TASK TO CARRY OUT :: Retype, word for word, every line of the records below starting at the one that contains "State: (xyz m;" and ending at the one that contains "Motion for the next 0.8"; include both of those lines and nothing more.

Saved data entries ::
━━━━━━━━━━
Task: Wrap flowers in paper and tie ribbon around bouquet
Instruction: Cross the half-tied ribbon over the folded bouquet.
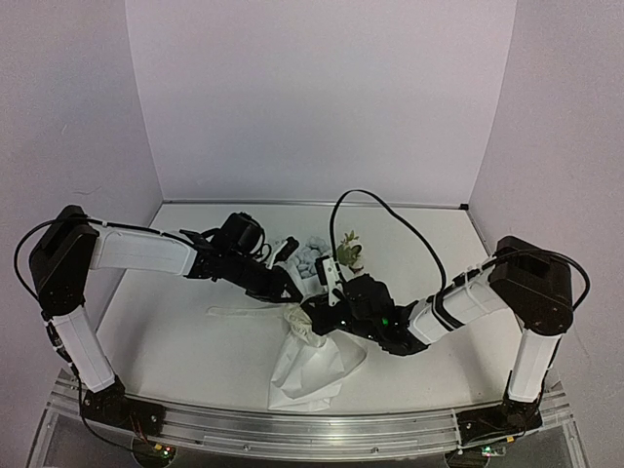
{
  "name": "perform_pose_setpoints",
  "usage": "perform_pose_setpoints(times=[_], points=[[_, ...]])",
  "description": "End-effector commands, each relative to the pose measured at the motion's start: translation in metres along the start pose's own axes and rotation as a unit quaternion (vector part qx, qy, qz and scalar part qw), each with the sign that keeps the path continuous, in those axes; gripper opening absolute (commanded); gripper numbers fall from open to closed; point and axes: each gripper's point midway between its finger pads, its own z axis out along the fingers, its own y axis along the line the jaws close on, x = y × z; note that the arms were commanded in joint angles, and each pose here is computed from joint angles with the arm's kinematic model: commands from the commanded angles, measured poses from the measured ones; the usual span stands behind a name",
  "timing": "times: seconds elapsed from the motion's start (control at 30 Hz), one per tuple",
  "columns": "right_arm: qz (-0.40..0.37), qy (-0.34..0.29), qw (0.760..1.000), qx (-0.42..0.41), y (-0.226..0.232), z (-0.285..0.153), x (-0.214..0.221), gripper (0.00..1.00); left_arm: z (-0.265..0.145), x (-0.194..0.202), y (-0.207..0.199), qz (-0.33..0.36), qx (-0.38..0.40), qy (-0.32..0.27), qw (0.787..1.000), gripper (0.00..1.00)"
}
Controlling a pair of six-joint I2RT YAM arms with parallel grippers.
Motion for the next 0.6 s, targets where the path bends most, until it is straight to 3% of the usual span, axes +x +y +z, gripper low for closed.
perform_pose_setpoints(times=[0.0,0.1,0.57], points=[[0.008,-0.025,0.999,-0.022,0.013,-0.009,-0.021,0.01,-0.006,-0.027,-0.018,0.023,0.022,-0.036,0.999,0.06],[0.011,-0.024,1.000,-0.017,0.011,-0.012,-0.021,0.04,-0.006,-0.026,-0.018,0.023,0.021,-0.037,0.999,0.00],[0.023,-0.004,1.000,0.016,0.000,-0.034,-0.021,0.26,-0.015,-0.030,-0.023,0.032,0.025,-0.063,0.997,0.00]])
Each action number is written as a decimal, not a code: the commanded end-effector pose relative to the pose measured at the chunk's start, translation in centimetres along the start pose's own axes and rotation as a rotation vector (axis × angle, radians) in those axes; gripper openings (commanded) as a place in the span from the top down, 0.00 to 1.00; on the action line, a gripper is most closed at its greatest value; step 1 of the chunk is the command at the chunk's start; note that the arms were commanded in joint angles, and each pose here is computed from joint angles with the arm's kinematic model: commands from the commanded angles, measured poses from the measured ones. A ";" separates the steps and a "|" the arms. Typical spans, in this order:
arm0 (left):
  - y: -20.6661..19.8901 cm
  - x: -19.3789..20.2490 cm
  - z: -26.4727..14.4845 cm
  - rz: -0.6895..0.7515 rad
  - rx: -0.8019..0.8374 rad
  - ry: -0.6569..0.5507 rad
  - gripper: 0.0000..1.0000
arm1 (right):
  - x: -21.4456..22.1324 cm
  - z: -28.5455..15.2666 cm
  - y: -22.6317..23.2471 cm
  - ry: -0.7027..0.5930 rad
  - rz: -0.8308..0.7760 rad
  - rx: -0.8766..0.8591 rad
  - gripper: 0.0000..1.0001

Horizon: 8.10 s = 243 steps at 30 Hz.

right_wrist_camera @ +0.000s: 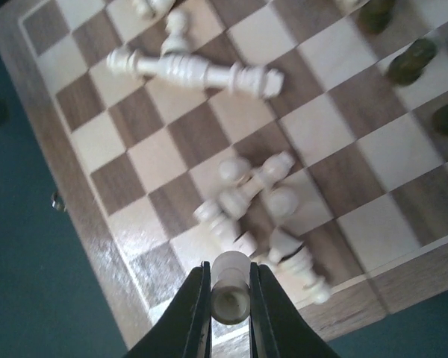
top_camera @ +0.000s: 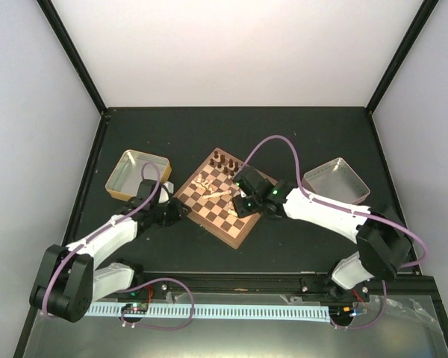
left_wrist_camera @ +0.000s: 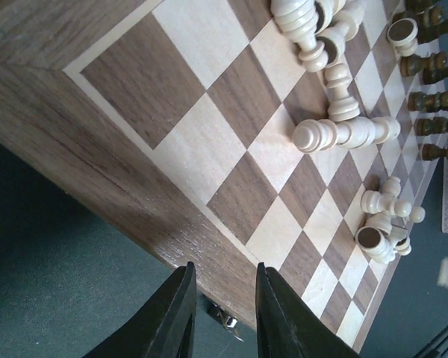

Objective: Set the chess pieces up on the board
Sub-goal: Pick up the chess piece from the chessboard, then place the chess piece on the chessboard, then pick up the chess piece from the chessboard, then place the chess piece on the chessboard, then pick up the chess piece from the chessboard.

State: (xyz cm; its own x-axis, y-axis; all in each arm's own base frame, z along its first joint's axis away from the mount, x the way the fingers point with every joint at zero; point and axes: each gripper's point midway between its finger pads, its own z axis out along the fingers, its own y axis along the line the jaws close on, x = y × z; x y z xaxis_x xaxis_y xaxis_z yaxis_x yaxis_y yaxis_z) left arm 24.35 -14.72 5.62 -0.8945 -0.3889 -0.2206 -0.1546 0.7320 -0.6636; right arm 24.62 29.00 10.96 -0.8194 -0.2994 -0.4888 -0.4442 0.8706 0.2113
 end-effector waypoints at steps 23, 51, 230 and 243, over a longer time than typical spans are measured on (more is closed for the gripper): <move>-0.5 -0.8 -1.1 0.018 -0.002 -0.064 0.75 | 7.3 2.9 2.7 0.126 -0.154 0.058 0.85; -0.8 -1.3 -1.8 0.045 -0.004 -0.098 0.66 | -0.9 2.4 -0.2 -0.019 0.019 0.152 0.63; -5.3 -3.2 -5.2 0.200 0.098 -0.189 0.42 | -2.9 -0.3 -1.0 -0.078 0.047 0.157 0.60; -5.3 -5.2 -8.1 0.228 0.070 -0.389 0.41 | -2.6 5.1 0.8 0.087 -0.073 0.136 0.62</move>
State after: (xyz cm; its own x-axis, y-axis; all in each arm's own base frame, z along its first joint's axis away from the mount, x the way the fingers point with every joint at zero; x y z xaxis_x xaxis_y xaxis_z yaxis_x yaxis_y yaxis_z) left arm 25.69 -13.08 13.92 -0.7575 -0.3881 -0.5250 0.0490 0.7681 -0.6384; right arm 28.19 31.91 8.32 -0.8233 -0.3562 -0.4419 -0.4241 0.9035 0.0619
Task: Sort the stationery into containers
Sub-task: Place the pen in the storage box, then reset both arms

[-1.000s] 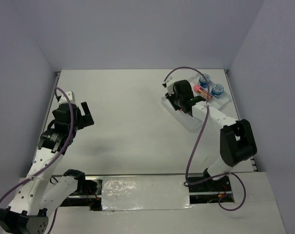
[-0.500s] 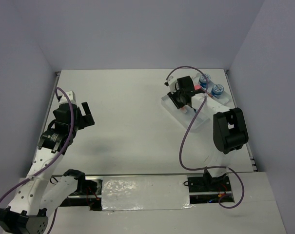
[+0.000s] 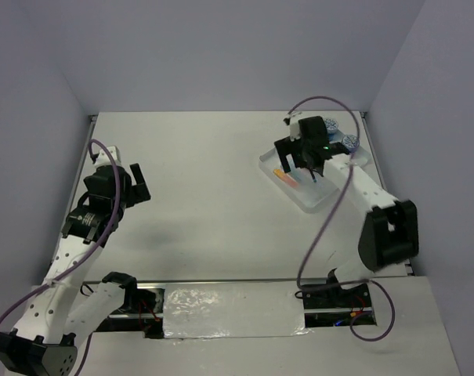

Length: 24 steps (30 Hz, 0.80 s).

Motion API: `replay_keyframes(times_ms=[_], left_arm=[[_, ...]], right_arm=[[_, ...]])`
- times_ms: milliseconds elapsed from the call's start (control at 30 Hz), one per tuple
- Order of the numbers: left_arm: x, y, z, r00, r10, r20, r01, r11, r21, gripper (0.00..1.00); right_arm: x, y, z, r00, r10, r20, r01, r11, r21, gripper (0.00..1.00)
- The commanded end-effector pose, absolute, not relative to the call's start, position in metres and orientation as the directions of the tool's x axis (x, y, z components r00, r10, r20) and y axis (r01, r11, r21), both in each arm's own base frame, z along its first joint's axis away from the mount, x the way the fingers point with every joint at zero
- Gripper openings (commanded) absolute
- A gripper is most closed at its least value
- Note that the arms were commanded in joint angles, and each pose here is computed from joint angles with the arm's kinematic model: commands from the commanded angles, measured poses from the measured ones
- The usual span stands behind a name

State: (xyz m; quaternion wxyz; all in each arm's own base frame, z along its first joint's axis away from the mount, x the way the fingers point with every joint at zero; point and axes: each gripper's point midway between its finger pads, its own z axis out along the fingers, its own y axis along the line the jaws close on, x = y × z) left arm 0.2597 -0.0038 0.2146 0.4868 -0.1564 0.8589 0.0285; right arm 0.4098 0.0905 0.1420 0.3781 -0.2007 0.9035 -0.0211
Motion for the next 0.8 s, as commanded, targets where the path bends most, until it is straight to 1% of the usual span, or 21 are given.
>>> replay_keyframes(times_ms=[0, 33, 67, 100, 133, 167, 200, 233, 267, 333, 433, 600, 767], left_arm=[[0.262, 0.006, 0.232, -0.439, -0.249, -0.863, -0.351, 0.932, -0.09, 0.99], [0.261, 0.008, 0.236, -0.432, -0.253, -0.866, -0.36, 0.928, -0.092, 0.99], [0.261, 0.01, 0.246, -0.41, -0.265, -0.873, -0.372, 0.922, -0.105, 0.99], [0.257, 0.011, 0.251, -0.401, -0.271, -0.875, -0.376, 0.92, -0.113, 0.99], [0.256, 0.011, 0.256, -0.391, -0.276, -0.878, -0.374, 0.919, -0.123, 0.99], [0.254, 0.011, 0.267, -0.367, -0.291, -0.884, -0.374, 0.916, -0.146, 0.99], [0.249, 0.011, 0.272, -0.363, -0.292, -0.885, -0.368, 0.917, -0.151, 0.99], [0.247, 0.011, 0.277, -0.355, -0.292, -0.888, -0.365, 0.918, -0.157, 0.99], [0.244, 0.012, 0.283, -0.343, -0.291, -0.893, -0.361, 0.919, -0.161, 0.99], [0.234, 0.018, 0.29, -0.32, -0.288, -0.903, -0.373, 0.914, -0.16, 0.99], [0.219, 0.024, 0.301, -0.277, -0.282, -0.919, -0.372, 0.913, -0.168, 0.99], [0.201, 0.02, 0.302, -0.235, -0.314, -0.92, -0.332, 0.916, -0.227, 0.99], [0.201, 0.02, 0.291, -0.229, -0.328, -0.916, -0.333, 0.911, -0.243, 0.99]], right_arm=[[0.365, 0.068, 0.28, -0.432, -0.003, -0.902, -0.045, 0.999, 0.018, 1.0], [0.346, 0.062, 0.288, -0.433, 0.033, -0.901, -0.013, 0.999, 0.044, 1.0], [0.32, 0.058, 0.317, -0.356, 0.088, -0.93, -0.017, 0.995, 0.101, 1.0], [0.304, 0.058, 0.327, -0.332, 0.103, -0.938, -0.038, 0.992, 0.123, 1.0], [0.287, 0.055, 0.328, -0.341, 0.113, -0.933, -0.034, 0.991, 0.133, 1.0], [0.265, 0.048, 0.347, -0.279, 0.144, -0.949, -0.032, 0.987, 0.159, 1.0], [0.253, 0.043, 0.353, -0.255, 0.154, -0.955, -0.026, 0.986, 0.165, 1.0], [0.241, 0.041, 0.354, -0.248, 0.153, -0.957, -0.034, 0.986, 0.166, 1.0], [0.222, 0.038, 0.361, -0.209, 0.15, -0.966, -0.057, 0.985, 0.165, 1.0], [0.203, 0.034, 0.357, -0.213, 0.148, -0.966, -0.064, 0.984, 0.165, 1.0], [0.17, 0.02, 0.357, -0.177, 0.173, -0.969, -0.033, 0.983, 0.181, 1.0], [0.15, 0.022, 0.345, -0.186, 0.148, -0.971, -0.083, 0.983, 0.165, 1.0], [0.15, 0.021, 0.34, -0.178, 0.151, -0.972, -0.078, 0.983, 0.167, 1.0]])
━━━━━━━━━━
FINISHED TASK ::
State: (xyz m; quaternion wxyz; all in each arm's own base frame, z along its first joint's axis away from the mount, x the way the fingers point with every joint at zero; point and axes: each gripper's point midway between its finger pads, its own z axis out along the fingers, its own y axis along the line the jaws close on, x = y × z) left arm 0.2597 -0.0038 0.2146 0.4868 -0.1564 0.8589 0.0285; right arm 0.4098 0.0905 0.1420 0.3781 -0.2007 0.9035 -0.0211
Motion for the next 0.8 s, as commanded, targets where the path bends most, until it is straight to 1% of the usual span, or 21 are given.

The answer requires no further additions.